_DIRECTIONS FOR THIS TASK:_ When you transcribe the data below, reproduce every line exactly and leave each picture out.

[Opening TASK INPUT section]

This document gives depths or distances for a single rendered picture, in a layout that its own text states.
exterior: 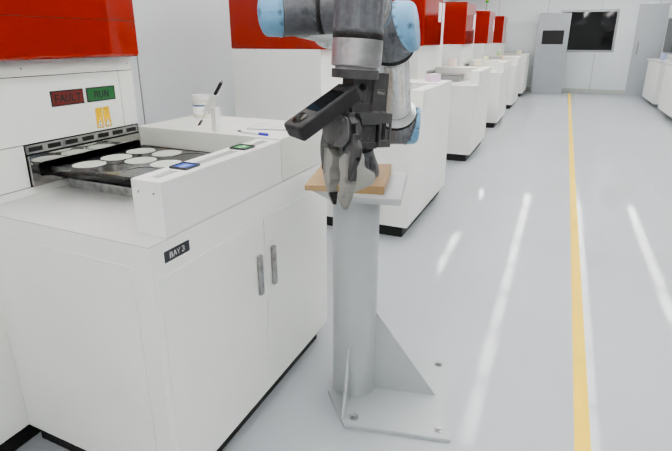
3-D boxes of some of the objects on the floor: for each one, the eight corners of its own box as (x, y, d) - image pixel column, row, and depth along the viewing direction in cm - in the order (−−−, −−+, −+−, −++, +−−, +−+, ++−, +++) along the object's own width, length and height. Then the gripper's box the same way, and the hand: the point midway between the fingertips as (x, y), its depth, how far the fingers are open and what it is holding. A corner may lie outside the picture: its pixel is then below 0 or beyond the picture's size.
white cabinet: (33, 445, 162) (-23, 212, 137) (215, 307, 245) (201, 147, 220) (186, 519, 137) (152, 251, 112) (330, 337, 220) (330, 161, 195)
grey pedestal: (447, 362, 203) (463, 171, 178) (450, 443, 162) (471, 210, 137) (328, 348, 213) (326, 164, 187) (301, 421, 172) (295, 199, 146)
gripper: (404, 72, 72) (391, 211, 77) (362, 69, 80) (353, 194, 86) (356, 70, 67) (346, 217, 73) (317, 67, 76) (311, 199, 81)
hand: (336, 199), depth 77 cm, fingers closed
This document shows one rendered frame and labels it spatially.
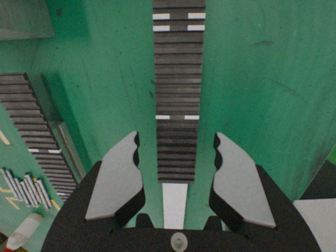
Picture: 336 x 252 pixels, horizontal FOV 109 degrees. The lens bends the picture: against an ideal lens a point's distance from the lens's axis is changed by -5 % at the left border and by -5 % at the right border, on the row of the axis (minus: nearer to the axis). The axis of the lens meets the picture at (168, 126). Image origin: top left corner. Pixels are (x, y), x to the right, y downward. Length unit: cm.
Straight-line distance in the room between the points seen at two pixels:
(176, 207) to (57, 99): 26
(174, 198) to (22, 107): 25
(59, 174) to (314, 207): 48
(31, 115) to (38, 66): 6
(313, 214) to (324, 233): 3
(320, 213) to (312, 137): 17
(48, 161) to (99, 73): 15
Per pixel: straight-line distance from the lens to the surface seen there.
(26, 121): 24
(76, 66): 21
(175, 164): 18
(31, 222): 54
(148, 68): 17
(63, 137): 26
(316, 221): 39
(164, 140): 16
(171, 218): 31
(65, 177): 28
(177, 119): 15
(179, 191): 24
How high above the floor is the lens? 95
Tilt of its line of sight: 62 degrees down
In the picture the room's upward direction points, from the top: 174 degrees counter-clockwise
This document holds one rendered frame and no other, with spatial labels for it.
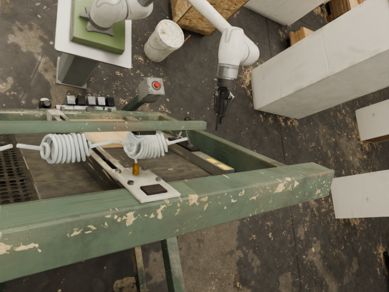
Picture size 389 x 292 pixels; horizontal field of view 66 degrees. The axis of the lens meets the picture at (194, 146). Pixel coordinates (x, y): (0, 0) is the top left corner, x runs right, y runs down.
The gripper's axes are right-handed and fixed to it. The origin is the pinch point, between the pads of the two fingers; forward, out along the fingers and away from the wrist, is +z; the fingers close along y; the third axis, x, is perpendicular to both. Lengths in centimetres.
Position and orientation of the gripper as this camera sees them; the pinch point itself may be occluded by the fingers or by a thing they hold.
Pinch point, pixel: (219, 123)
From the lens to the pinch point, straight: 137.3
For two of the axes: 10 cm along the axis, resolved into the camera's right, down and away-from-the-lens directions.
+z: -1.3, 9.6, 2.6
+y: -5.7, -2.9, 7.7
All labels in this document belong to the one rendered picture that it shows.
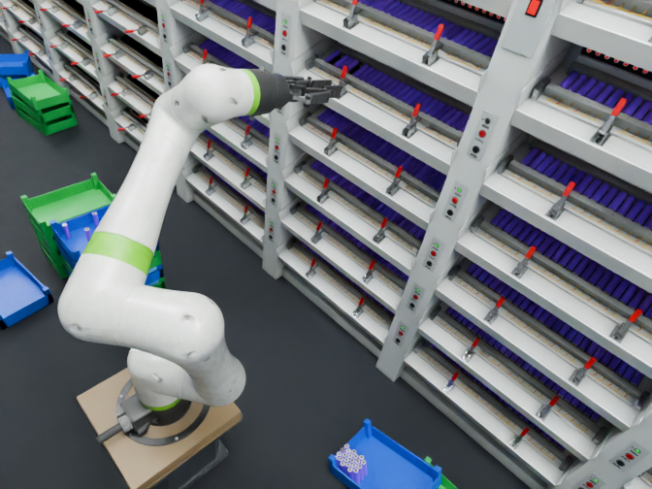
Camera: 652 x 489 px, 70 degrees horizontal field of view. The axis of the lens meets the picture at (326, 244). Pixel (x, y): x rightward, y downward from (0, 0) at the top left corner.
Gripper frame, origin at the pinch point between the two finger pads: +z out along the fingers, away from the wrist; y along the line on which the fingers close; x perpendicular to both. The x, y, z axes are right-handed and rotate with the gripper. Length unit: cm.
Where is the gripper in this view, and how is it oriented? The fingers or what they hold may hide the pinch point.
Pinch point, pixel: (326, 88)
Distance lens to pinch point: 120.9
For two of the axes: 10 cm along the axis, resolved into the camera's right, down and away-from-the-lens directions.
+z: 6.4, -2.7, 7.2
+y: 7.1, 5.5, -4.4
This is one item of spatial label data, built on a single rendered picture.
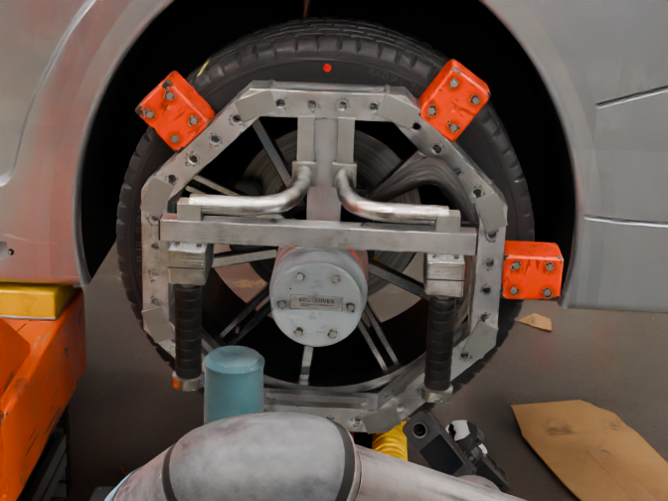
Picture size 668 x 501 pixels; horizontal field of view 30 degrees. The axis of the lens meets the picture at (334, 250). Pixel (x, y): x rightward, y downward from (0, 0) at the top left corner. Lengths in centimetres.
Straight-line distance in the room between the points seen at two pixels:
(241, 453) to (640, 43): 103
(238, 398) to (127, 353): 184
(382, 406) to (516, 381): 163
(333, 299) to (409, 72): 37
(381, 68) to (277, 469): 84
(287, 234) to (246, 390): 28
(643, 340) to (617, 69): 206
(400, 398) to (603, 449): 135
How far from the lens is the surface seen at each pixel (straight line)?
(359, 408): 196
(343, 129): 180
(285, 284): 172
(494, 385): 353
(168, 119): 182
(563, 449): 321
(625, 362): 377
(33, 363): 198
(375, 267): 198
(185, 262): 165
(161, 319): 192
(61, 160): 203
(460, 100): 180
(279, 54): 187
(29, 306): 213
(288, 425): 121
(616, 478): 312
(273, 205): 166
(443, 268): 163
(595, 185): 201
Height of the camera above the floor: 150
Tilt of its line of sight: 20 degrees down
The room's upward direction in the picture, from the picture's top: 2 degrees clockwise
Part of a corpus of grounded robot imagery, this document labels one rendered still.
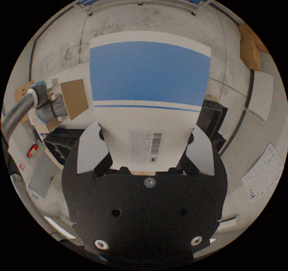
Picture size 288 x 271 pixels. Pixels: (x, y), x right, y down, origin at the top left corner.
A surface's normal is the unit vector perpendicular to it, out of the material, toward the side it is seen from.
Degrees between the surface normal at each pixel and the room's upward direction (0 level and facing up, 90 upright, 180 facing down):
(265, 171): 90
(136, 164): 0
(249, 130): 90
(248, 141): 90
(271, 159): 90
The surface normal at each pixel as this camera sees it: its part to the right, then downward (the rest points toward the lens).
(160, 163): 0.00, 0.53
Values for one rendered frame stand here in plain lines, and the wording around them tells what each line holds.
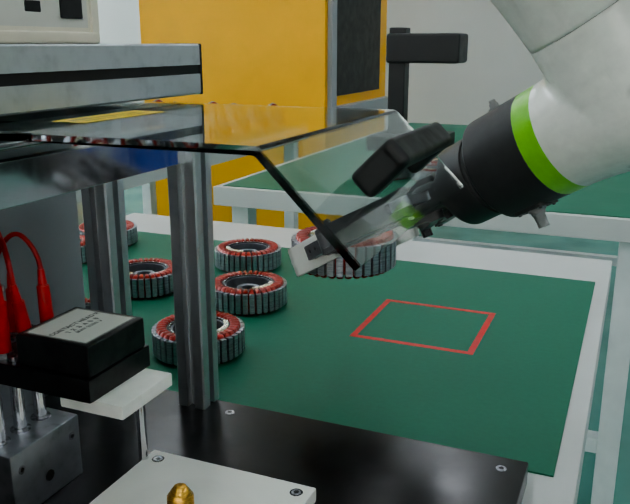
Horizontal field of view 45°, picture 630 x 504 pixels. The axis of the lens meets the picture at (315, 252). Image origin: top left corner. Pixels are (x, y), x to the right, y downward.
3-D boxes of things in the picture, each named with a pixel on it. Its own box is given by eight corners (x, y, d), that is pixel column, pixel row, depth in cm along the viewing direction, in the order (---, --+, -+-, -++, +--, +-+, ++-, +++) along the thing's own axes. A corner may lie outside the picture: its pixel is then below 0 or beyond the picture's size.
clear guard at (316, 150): (463, 189, 59) (467, 112, 58) (360, 271, 38) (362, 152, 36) (118, 164, 71) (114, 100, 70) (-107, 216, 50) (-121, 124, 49)
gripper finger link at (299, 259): (345, 253, 73) (340, 255, 73) (301, 275, 79) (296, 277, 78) (334, 225, 74) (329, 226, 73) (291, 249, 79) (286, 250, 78)
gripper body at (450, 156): (481, 217, 63) (404, 253, 70) (534, 203, 69) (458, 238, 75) (448, 134, 64) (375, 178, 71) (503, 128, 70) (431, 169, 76)
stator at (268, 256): (251, 253, 137) (250, 233, 136) (295, 265, 129) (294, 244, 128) (201, 266, 129) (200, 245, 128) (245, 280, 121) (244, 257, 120)
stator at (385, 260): (417, 266, 82) (418, 233, 81) (344, 288, 74) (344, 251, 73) (342, 248, 89) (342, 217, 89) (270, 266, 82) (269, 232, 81)
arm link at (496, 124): (550, 80, 66) (491, 83, 60) (604, 205, 64) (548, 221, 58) (496, 112, 70) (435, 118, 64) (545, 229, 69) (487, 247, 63)

[Closing TASK INPUT section]

_ANSWER:_
This document gives depths or distances for a single rendered picture, in a layout that its own text states.
exterior: 
3-D boxes of some of the objects on the floor: for each one, the eight corners of its own box as (x, y, d) - image pixel column, row, and depth along the viewing direction in cm - in the order (−−−, −−+, −+−, −++, +−−, +−+, ++−, +++) along the object's own width, length and height. Then the gripper's box the same way, and the hand: the point midway between the fingertips as (x, y), its depth, how far the fingers are open and what it is holding. A corner may lie outside the picture: its pixel is then below 0 or beyond the picture's size.
white cabinet: (33, 445, 162) (-23, 212, 137) (215, 307, 245) (201, 147, 220) (186, 519, 137) (152, 251, 112) (330, 337, 220) (330, 161, 195)
grey pedestal: (447, 362, 203) (463, 171, 178) (450, 443, 162) (471, 210, 137) (328, 348, 213) (326, 164, 187) (301, 421, 172) (295, 199, 146)
gripper: (404, 72, 72) (391, 211, 77) (362, 69, 80) (353, 194, 86) (356, 70, 67) (346, 217, 73) (317, 67, 76) (311, 199, 81)
hand: (336, 199), depth 77 cm, fingers closed
This document shows one rendered frame and labels it spatially.
Picture: 336 x 252 pixels, horizontal FOV 109 degrees. The lens bends the picture: against an ideal lens a point's distance from the lens's axis is changed by -5 % at the left border and by -5 % at the right border, on the row of the axis (minus: nearer to the axis). The axis of the lens meets the picture at (168, 126). Image origin: top left corner. Pixels are (x, y), x to the right, y downward. Length unit: cm.
Straight-line distance in the room between the points seen at two pixels:
(176, 207) to (57, 99): 26
(174, 198) to (22, 107): 25
(59, 174) to (314, 207): 48
(31, 115) to (38, 66): 6
(313, 214) to (324, 233): 3
(320, 213) to (312, 137): 17
(48, 161) to (99, 73): 15
Per pixel: straight-line distance from the lens to the surface seen there.
(26, 121): 24
(76, 66): 21
(175, 164): 18
(31, 222): 54
(148, 68): 17
(63, 137): 26
(316, 221): 39
(164, 140): 16
(171, 218): 31
(65, 177): 28
(177, 119): 15
(179, 191): 24
How high above the floor is the lens? 95
Tilt of its line of sight: 62 degrees down
In the picture the room's upward direction points, from the top: 174 degrees counter-clockwise
This document holds one rendered frame and no other, with spatial labels for it.
Picture size 389 x 292 pixels; horizontal field of view 66 degrees. The axis of the lens meets the picture at (194, 146). Pixel coordinates (x, y): (0, 0) is the top left corner, x runs right, y runs down.
The gripper's axes are right-handed and fixed to it. The origin is the pinch point, between the pads of the two fingers; forward, out along the fingers and away from the wrist, is +z; the fingers close along y; the third axis, x, is perpendicular to both. Lengths in centimetres.
Position and orientation of the gripper as this camera sees them; the pinch point itself may be occluded by the fingers or by a thing they hold.
Pinch point, pixel: (219, 123)
From the lens to the pinch point, straight: 137.3
For two of the axes: 10 cm along the axis, resolved into the camera's right, down and away-from-the-lens directions.
+z: -1.3, 9.6, 2.6
+y: -5.7, -2.9, 7.7
All labels in this document belong to the one rendered picture that it shows.
Camera: 652 x 489 px, 70 degrees horizontal field of view. The axis of the lens meets the picture at (326, 244). Pixel (x, y): x rightward, y downward from (0, 0) at the top left corner.
Gripper frame, origin at the pinch point between the two finger pads: +z out along the fingers, away from the wrist; y along the line on which the fingers close; x perpendicular to both. The x, y, z axes are right-handed and rotate with the gripper. Length unit: cm.
Where is the gripper in this view, and how is it oriented? The fingers or what they hold may hide the pinch point.
Pinch point, pixel: (326, 88)
Distance lens to pinch point: 120.9
For two of the axes: 10 cm along the axis, resolved into the camera's right, down and away-from-the-lens directions.
+z: 6.4, -2.7, 7.2
+y: 7.1, 5.5, -4.4
This is one item of spatial label data, built on a single rendered picture.
Picture size 668 x 501 pixels; horizontal field of view 30 degrees. The axis of the lens meets the picture at (334, 250). Pixel (x, y): x rightward, y downward from (0, 0) at the top left corner. Lengths in centimetres.
Straight-line distance in the room between the points seen at two pixels:
(241, 453) to (640, 43): 103
(238, 398) to (127, 353): 184
(382, 406) to (516, 381): 163
(333, 299) to (409, 72): 37
(381, 68) to (277, 469): 84
(287, 234) to (246, 390): 28
(643, 340) to (617, 69): 206
(400, 398) to (603, 449): 135
How far from the lens is the surface seen at each pixel (straight line)?
(359, 408): 196
(343, 129): 180
(285, 284): 172
(494, 385): 353
(168, 119): 182
(563, 449): 321
(625, 362): 377
(33, 363): 198
(375, 267): 198
(185, 262): 165
(161, 319): 192
(61, 160): 203
(460, 100): 180
(279, 54): 187
(29, 306): 213
(288, 425): 121
(616, 478): 312
(273, 205): 166
(443, 268): 163
(595, 185): 201
Height of the camera above the floor: 150
Tilt of its line of sight: 20 degrees down
The room's upward direction in the picture, from the picture's top: 2 degrees clockwise
Part of a corpus of grounded robot imagery, this document labels one rendered still.
Picture size 288 x 271 pixels. Pixels: (x, y), x right, y down, origin at the top left corner.
A surface's normal is the unit vector perpendicular to it, out of the material, toward the side it is seen from.
Degrees between the surface normal at each pixel and the room's upward direction (0 level and facing up, 90 upright, 180 facing down):
(265, 171): 90
(136, 164): 0
(249, 130): 90
(248, 141): 90
(271, 159): 90
The surface normal at each pixel as this camera sees it: its part to the right, then downward (the rest points toward the lens).
(160, 163): 0.00, 0.53
Values for one rendered frame stand here in plain lines, and the wording around them tells what each line holds.
Horizontal field of view 45°, picture 630 x 504 pixels. The axis of the lens meets the picture at (315, 252). Image origin: top left corner. Pixels are (x, y), x to the right, y downward.
3-D boxes of things in the picture, each named with a pixel on it. Its own box is given by eight corners (x, y, d), that is pixel column, pixel row, depth in cm along the viewing direction, in the order (---, --+, -+-, -++, +--, +-+, ++-, +++) along the thing's own axes. A corner may lie outside the picture: its pixel is then below 0 or beyond the picture's size.
clear guard at (316, 150): (463, 189, 59) (467, 112, 58) (360, 271, 38) (362, 152, 36) (118, 164, 71) (114, 100, 70) (-107, 216, 50) (-121, 124, 49)
gripper finger link at (299, 259): (345, 253, 73) (340, 255, 73) (301, 275, 79) (296, 277, 78) (334, 225, 74) (329, 226, 73) (291, 249, 79) (286, 250, 78)
gripper body at (450, 156): (481, 217, 63) (404, 253, 70) (534, 203, 69) (458, 238, 75) (448, 134, 64) (375, 178, 71) (503, 128, 70) (431, 169, 76)
stator at (268, 256): (251, 253, 137) (250, 233, 136) (295, 265, 129) (294, 244, 128) (201, 266, 129) (200, 245, 128) (245, 280, 121) (244, 257, 120)
stator at (385, 260): (417, 266, 82) (418, 233, 81) (344, 288, 74) (344, 251, 73) (342, 248, 89) (342, 217, 89) (270, 266, 82) (269, 232, 81)
arm link at (496, 124): (550, 80, 66) (491, 83, 60) (604, 205, 64) (548, 221, 58) (496, 112, 70) (435, 118, 64) (545, 229, 69) (487, 247, 63)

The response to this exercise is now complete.